Na época, nem havia regulamentação sobre a doação de órgãos. Eles tinham uma criança de oito meses com hidrocefalia, ou seja, com um líquido na cabeça que precisava ser drenado. Para isso, tiravam o rim com o ureter, que é o canalzinho que leva urina do rim à bexiga, e faziam a drenagem usando o ureter. Mas o rim, que estava normal, era jogado fora. Então decidiram aproveitar o rim para implantar numa pessoa que precisava. Vários transplantes começaram desse jeito na Europa. Eles foram os pioneiros, mas foi o único. Em 1965, começaram a fazer em São Paulo. Diferentemente do Rio, foi criado um programa de transplantes no Hospital das Clínicas com regularidade, primeiro com doador vivo, depois com doador falecido.

Quais eram os principais pontos de diferença?
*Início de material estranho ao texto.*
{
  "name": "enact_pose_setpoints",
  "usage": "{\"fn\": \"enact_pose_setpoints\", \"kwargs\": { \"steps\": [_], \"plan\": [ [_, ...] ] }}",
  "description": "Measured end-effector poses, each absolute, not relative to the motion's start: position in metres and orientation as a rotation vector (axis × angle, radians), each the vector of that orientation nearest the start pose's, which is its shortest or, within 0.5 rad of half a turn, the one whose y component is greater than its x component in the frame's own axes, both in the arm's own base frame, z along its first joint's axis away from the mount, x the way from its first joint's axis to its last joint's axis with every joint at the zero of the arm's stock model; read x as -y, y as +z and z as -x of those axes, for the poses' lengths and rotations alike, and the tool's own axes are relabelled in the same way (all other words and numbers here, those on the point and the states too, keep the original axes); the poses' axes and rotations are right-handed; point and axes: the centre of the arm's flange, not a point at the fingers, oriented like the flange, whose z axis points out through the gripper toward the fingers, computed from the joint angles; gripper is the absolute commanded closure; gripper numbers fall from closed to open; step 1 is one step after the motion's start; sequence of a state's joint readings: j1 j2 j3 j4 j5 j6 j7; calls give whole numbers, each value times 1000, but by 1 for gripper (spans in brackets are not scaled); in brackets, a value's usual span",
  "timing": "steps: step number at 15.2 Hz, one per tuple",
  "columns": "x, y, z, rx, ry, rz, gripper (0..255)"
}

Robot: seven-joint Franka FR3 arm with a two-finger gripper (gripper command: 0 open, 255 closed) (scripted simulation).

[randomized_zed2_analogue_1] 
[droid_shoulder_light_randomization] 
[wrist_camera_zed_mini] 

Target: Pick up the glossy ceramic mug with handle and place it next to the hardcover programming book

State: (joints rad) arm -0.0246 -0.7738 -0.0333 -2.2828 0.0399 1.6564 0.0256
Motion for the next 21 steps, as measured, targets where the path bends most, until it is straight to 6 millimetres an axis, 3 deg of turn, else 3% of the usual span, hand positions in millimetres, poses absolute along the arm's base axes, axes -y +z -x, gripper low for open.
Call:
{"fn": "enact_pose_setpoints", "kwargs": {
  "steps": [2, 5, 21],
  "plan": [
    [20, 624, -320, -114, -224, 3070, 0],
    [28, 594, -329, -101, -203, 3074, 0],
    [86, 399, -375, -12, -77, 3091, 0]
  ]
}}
A imunossupressão era rudimentar, faziam o transplante, mas depois o organismo rejeitava o órgão. Ao tirar o órgão, precisavam implantar imediatamente porque não havia líquido de preservação. Hoje temos solução que preserva por de 24 a 36 horas. A seleção imunológica, para ver se é compatível, também é diferente. Só se fazia a seleção de compatibilidade por tipo de sangue e não pelo tipo genético.

Como funciona isso?

A seleção se refere ao tipo sanguíneo e é predominante. Uma pessoa com sangue tipo O pode doar para todo mundo, mas se receber um órgão de alguém AB, o corpo rejeita na hora. Já o tipo genético de compatibilidade é o HLA, que aprofunda isso. Mas esse não precisa ser 100% porque dá para entrar forte com os imunossupressores e resolver.

Como está atualmente a fila para receber um rim?

Hoje, 80% dos transplantes de rim são feitos a partir de doador falecido. Assim, temos 20 mil pessoas na fila. O Brasil faz cerca de 5.500 procedimentos por ano, durante a pandemia foram 4.500, mas isso deve se normalizar. Por questões logísticas, cada estado tem a sua fila. Quando chega o órgão de um doador falecido, avaliamos a compatibilidade com as pessoas que estão esperando. Com doador vivo se faz entre família, geralmente pais. Entre irmãos a compatibilidade varia do 0 a 100%.

É importante haver uma relação afetiva de um doador vivo, certo?

Quando perguntam se, caso eu estivesse em diálise, ia querer o rim de um filho digo que não. Os jovens precisam dos dois porque ficar com um rim só pela vida toda causa sobrecarga de um só. Mas, se fosse o contrário, eu daria um para cada um dos meus filhos e ficaria em diálise para sempre.